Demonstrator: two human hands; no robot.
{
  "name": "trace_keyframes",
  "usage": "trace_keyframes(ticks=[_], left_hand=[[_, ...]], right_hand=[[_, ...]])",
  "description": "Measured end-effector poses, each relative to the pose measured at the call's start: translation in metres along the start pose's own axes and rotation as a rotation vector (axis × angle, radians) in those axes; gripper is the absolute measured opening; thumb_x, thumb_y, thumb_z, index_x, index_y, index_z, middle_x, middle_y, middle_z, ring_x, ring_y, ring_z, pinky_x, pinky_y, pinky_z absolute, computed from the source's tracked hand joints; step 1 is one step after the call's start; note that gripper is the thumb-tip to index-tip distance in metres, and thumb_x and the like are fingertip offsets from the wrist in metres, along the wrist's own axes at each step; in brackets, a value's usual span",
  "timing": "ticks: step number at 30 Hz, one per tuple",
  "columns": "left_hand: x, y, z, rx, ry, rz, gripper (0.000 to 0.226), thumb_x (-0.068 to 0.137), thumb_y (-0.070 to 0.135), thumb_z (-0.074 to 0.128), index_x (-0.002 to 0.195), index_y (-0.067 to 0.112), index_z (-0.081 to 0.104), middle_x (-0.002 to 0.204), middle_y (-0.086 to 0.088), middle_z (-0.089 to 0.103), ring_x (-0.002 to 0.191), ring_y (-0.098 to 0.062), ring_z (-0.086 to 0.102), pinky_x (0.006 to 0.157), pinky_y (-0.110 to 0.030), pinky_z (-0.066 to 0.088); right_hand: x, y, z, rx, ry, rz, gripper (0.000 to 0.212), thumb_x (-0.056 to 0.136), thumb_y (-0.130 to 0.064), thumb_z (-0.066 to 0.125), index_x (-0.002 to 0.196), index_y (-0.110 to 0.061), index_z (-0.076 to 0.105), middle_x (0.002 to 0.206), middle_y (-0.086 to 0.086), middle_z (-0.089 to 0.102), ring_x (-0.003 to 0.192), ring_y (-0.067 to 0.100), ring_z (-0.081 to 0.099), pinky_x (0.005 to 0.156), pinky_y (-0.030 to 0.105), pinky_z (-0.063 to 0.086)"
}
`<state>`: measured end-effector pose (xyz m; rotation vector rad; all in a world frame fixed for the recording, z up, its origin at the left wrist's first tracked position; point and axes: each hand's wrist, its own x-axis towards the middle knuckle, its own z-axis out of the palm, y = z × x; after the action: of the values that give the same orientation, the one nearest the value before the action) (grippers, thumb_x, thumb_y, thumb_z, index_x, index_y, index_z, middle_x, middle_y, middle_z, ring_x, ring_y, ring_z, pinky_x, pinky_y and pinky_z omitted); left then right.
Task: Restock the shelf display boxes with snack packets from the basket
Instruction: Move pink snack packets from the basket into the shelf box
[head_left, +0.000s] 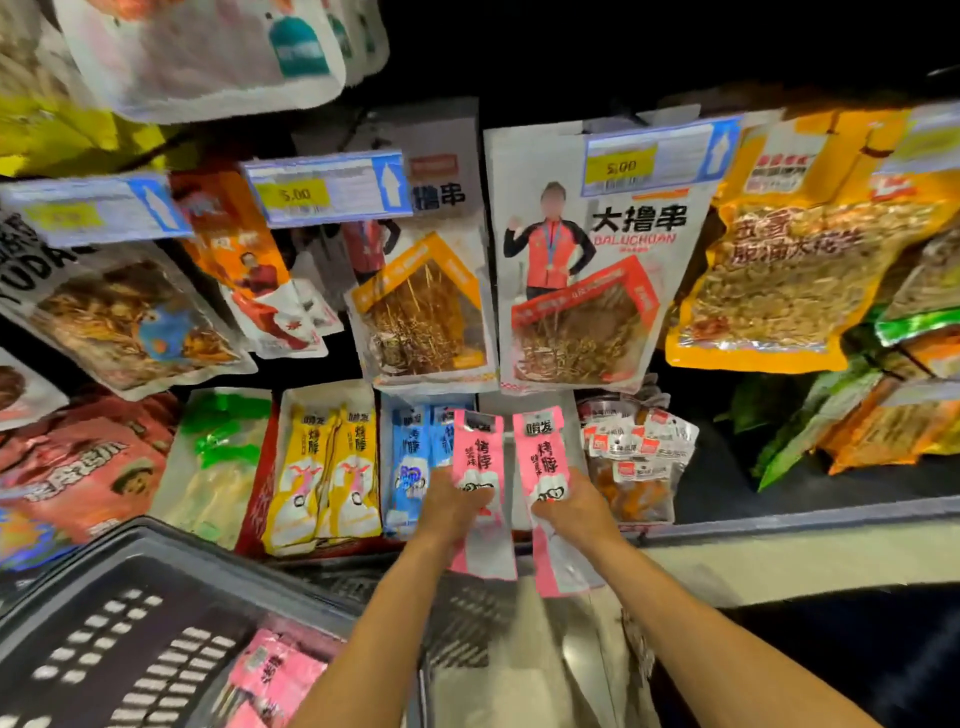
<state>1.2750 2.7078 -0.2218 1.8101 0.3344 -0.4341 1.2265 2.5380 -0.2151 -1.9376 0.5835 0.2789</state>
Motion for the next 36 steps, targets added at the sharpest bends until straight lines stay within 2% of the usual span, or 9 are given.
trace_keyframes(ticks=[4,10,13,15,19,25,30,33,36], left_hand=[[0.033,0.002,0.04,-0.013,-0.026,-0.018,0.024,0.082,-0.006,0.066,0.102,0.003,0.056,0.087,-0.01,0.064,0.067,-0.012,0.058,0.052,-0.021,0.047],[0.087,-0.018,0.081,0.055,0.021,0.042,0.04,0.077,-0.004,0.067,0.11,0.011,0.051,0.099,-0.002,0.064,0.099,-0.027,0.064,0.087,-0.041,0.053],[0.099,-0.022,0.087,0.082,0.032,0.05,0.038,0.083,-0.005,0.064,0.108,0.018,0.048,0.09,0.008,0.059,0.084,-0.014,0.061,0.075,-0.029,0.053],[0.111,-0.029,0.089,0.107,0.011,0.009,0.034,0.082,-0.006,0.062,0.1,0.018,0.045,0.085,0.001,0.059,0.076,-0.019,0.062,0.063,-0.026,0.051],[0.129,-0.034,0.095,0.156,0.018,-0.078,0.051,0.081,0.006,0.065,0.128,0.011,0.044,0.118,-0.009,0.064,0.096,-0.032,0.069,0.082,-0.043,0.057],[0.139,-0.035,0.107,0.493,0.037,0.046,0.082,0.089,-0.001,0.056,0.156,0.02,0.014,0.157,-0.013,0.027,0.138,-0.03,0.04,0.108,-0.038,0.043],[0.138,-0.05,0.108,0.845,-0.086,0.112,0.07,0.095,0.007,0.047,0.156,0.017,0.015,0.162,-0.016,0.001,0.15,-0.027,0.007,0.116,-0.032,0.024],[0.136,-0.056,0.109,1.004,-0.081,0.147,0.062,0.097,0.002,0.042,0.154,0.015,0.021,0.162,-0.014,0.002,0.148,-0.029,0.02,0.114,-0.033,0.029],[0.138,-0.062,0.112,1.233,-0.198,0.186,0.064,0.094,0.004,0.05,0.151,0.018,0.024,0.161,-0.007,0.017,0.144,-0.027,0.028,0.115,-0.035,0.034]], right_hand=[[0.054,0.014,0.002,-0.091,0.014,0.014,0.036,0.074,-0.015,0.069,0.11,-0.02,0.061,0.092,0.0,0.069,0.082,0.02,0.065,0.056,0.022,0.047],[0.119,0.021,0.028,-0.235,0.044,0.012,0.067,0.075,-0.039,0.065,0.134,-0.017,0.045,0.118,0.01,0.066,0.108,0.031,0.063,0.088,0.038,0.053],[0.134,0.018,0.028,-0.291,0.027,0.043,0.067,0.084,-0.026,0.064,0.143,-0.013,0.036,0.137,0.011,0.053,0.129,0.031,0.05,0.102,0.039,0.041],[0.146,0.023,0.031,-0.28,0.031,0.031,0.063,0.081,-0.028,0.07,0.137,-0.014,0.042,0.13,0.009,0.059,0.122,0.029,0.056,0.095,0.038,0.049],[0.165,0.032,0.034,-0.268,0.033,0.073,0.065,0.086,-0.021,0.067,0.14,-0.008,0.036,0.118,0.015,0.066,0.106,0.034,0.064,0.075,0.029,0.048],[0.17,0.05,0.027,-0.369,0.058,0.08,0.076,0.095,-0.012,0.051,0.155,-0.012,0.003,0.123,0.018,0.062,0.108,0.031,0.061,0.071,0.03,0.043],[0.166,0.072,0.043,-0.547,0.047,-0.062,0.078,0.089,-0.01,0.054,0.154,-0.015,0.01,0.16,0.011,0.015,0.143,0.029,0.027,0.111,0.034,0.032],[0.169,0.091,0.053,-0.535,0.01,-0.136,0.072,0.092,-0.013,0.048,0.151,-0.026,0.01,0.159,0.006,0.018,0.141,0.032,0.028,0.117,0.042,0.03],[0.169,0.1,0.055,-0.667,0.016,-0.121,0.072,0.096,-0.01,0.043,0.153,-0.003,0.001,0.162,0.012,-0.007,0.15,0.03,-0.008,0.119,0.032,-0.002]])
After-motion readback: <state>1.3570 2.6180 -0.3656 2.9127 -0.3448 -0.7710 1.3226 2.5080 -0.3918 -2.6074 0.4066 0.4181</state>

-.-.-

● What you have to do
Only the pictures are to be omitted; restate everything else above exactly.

● Solution to this exercise
Demonstrator: two human hands; no robot.
{
  "name": "trace_keyframes",
  "usage": "trace_keyframes(ticks=[_], left_hand=[[_, ...]], right_hand=[[_, ...]])",
  "description": "Measured end-effector poses, each relative to the pose measured at the call's start: translation in metres along the start pose's own axes and rotation as a rotation vector (axis × angle, radians) in those axes; gripper is the absolute measured opening; thumb_x, thumb_y, thumb_z, index_x, index_y, index_z, middle_x, middle_y, middle_z, ring_x, ring_y, ring_z, pinky_x, pinky_y, pinky_z absolute, computed from the source's tracked hand joints; step 1 is one step after the call's start; note that gripper is the thumb-tip to index-tip distance in metres, and thumb_x and the like are fingertip offsets from the wrist in metres, along the wrist's own axes at each step; in brackets, a value's usual span",
  "timing": "ticks: step number at 30 Hz, one per tuple",
  "columns": "left_hand: x, y, z, rx, ry, rz, gripper (0.000 to 0.226), thumb_x (-0.068 to 0.137), thumb_y (-0.070 to 0.135), thumb_z (-0.074 to 0.128), index_x (-0.002 to 0.195), index_y (-0.067 to 0.112), index_z (-0.081 to 0.104), middle_x (-0.002 to 0.204), middle_y (-0.086 to 0.088), middle_z (-0.089 to 0.103), ring_x (-0.002 to 0.191), ring_y (-0.098 to 0.062), ring_z (-0.086 to 0.102), pinky_x (0.006 to 0.157), pinky_y (-0.110 to 0.030), pinky_z (-0.066 to 0.088); right_hand: x, y, z, rx, ry, rz, gripper (0.000 to 0.212), thumb_x (-0.056 to 0.136), thumb_y (-0.130 to 0.064), thumb_z (-0.066 to 0.125), index_x (-0.002 to 0.196), index_y (-0.110 to 0.061), index_z (-0.076 to 0.105), middle_x (0.002 to 0.206), middle_y (-0.086 to 0.086), middle_z (-0.089 to 0.102), ring_x (-0.003 to 0.192), ring_y (-0.067 to 0.100), ring_z (-0.081 to 0.099), pinky_x (0.005 to 0.156), pinky_y (-0.030 to 0.105), pinky_z (-0.063 to 0.086)"
}
`<state>`: measured end-effector pose (xyz m; rotation vector rad; all in a world frame fixed for the recording, z up, its origin at the left wrist's first tracked position; point and axes: each hand's wrist, its own x-axis towards the middle knuckle, its own z-axis out of the palm, y = z × x; after the action: of the values that give the same orientation, the one nearest the value before the action) (grippers, thumb_x, thumb_y, thumb_z, index_x, index_y, index_z, middle_x, middle_y, middle_z, ring_x, ring_y, ring_z, pinky_x, pinky_y and pinky_z omitted); left then right.
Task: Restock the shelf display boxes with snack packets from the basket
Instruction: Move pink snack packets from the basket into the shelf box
[head_left, +0.000s] 
<state>1.2750 2.7078 -0.2218 1.8101 0.3344 -0.4341 1.2265 2.5380 -0.2151 -1.9376 0.5835 0.2789</state>
Motion for the next 36 steps, targets added at the sharpest bends until straight lines stay within 2% of the usual span, or 9 are given.
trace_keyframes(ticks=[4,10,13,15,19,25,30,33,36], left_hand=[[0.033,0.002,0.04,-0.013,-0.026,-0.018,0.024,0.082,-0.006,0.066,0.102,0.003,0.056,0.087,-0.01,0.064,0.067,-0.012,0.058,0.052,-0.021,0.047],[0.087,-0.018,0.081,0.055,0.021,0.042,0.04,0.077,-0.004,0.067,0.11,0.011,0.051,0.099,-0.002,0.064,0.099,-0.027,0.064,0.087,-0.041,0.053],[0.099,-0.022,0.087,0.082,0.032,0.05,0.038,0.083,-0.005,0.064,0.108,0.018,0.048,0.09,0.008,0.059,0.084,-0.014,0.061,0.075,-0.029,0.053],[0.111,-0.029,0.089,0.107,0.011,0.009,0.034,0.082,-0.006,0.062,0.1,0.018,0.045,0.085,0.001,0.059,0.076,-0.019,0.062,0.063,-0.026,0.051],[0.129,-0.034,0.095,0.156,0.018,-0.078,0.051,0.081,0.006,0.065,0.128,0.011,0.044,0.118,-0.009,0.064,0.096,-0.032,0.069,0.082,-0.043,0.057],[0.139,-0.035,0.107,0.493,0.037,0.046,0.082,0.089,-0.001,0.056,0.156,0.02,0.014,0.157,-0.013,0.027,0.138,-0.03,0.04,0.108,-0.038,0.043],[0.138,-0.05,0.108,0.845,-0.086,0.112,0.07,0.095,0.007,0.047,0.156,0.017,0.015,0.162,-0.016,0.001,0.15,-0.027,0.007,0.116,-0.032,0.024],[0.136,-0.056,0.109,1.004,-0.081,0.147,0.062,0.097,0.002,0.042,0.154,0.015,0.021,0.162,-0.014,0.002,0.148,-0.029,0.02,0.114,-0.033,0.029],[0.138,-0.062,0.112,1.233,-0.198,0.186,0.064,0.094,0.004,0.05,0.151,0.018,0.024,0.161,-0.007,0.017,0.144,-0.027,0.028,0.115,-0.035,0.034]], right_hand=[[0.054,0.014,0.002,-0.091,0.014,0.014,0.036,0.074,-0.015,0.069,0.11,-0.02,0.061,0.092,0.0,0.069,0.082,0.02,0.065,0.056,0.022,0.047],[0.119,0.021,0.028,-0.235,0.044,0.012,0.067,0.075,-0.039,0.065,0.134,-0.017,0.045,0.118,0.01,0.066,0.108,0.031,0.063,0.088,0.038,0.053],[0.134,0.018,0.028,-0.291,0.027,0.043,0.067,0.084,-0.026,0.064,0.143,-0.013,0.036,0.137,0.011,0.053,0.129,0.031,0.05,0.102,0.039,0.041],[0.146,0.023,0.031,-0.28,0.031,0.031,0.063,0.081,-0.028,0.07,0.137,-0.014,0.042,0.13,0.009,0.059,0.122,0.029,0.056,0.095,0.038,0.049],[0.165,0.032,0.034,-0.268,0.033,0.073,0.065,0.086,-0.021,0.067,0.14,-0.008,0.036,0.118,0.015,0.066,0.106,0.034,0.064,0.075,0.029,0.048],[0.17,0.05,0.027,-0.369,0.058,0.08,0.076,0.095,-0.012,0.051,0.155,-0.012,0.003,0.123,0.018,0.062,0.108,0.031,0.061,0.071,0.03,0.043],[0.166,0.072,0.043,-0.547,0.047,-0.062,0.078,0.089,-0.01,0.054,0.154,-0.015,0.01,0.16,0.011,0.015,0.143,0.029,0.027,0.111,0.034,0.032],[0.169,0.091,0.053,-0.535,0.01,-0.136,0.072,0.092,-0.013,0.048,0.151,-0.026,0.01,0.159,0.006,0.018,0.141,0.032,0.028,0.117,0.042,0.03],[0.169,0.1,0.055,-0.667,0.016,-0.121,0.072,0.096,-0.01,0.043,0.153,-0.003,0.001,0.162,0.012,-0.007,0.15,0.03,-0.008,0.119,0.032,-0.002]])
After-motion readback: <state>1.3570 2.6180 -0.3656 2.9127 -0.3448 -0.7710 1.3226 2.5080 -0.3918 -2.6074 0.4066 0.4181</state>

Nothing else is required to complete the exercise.